→ Requirement
Please repeat the lines below exactly. Begin with the line containing "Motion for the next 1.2" and go on through the line containing "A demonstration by".

→ The data
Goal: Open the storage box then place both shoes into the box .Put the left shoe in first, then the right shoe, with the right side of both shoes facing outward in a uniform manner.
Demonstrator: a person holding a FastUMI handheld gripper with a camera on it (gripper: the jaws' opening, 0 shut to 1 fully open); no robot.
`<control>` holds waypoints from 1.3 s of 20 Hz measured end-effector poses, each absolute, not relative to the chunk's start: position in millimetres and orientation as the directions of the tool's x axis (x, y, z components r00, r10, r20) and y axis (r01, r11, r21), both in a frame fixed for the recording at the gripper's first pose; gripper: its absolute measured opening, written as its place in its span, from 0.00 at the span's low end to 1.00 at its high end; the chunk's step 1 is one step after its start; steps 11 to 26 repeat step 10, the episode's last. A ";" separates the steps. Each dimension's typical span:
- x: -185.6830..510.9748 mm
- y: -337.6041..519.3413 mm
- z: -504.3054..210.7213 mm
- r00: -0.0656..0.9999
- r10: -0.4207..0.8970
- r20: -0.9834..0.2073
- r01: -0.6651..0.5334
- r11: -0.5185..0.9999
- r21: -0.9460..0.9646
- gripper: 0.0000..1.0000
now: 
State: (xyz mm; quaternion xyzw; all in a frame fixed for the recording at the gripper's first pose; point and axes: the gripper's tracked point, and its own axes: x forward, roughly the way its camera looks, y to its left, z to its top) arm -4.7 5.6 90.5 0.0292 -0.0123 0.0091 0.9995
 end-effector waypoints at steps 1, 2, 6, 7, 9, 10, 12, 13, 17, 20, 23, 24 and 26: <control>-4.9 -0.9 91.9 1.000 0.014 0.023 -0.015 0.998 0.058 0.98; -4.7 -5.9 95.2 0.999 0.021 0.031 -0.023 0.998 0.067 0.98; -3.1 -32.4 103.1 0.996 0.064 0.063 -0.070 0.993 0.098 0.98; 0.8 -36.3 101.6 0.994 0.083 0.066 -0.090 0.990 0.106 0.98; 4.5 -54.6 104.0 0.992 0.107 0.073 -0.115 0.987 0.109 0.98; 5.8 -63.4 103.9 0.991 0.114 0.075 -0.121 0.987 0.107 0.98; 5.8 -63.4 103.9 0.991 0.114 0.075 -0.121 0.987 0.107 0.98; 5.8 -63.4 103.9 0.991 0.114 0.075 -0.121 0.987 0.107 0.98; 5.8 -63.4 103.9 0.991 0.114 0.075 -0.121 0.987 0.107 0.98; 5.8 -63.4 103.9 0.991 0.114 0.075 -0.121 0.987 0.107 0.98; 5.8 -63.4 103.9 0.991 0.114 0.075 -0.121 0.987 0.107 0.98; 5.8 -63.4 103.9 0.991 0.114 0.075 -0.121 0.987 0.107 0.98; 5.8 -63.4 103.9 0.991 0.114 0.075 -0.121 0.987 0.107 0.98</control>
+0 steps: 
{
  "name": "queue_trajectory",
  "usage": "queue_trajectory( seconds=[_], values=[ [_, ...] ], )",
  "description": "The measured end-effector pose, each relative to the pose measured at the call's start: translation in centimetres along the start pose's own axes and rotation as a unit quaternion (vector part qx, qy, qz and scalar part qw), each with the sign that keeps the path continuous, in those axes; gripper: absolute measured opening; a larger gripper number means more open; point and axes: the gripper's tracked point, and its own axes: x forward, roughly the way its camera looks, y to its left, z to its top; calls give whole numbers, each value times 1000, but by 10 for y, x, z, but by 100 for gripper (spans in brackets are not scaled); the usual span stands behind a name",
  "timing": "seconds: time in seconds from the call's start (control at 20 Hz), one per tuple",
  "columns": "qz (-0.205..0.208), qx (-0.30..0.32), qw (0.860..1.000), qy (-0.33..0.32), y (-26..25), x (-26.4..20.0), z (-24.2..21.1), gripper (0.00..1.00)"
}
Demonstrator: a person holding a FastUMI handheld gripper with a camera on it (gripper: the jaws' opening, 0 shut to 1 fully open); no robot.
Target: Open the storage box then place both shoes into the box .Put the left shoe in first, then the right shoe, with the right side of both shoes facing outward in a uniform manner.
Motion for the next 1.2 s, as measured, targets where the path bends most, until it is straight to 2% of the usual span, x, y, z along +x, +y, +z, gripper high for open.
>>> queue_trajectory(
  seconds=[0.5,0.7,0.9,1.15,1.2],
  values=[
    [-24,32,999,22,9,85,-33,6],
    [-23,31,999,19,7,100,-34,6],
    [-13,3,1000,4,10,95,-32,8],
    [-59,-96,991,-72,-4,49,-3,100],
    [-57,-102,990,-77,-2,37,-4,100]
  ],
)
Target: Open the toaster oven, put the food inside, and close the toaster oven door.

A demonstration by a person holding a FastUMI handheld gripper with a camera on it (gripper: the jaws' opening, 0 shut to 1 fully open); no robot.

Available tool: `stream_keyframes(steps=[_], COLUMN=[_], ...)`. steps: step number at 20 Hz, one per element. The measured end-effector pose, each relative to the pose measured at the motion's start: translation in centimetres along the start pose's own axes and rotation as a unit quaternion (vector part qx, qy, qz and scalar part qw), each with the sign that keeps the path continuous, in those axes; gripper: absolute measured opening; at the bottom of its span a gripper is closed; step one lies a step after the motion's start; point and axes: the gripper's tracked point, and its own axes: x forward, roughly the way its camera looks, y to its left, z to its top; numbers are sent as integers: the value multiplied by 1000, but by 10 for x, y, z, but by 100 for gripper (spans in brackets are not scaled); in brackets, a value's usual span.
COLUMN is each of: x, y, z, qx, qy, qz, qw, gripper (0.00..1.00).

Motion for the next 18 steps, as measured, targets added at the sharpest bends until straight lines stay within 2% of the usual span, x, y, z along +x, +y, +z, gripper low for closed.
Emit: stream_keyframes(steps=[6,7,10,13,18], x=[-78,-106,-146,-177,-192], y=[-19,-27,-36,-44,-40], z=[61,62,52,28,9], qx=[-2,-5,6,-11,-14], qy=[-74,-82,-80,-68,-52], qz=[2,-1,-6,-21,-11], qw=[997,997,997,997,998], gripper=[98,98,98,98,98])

→ Result
Motion for the next 1.2 s, as measured, targets where the path bends most, until it is straight to 2% of the usual span, x, y, z along +x, +y, +z, gripper high for open.
>>> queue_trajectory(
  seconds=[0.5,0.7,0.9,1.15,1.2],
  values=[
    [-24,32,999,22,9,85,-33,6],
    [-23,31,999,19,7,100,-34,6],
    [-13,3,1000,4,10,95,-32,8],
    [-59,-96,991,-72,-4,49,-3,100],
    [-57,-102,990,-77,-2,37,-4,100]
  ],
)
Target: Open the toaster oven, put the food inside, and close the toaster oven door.

A demonstration by a person holding a FastUMI handheld gripper with a camera on it (gripper: the jaws' opening, 0 shut to 1 fully open); no robot.

The exercise is done, with nothing more to add.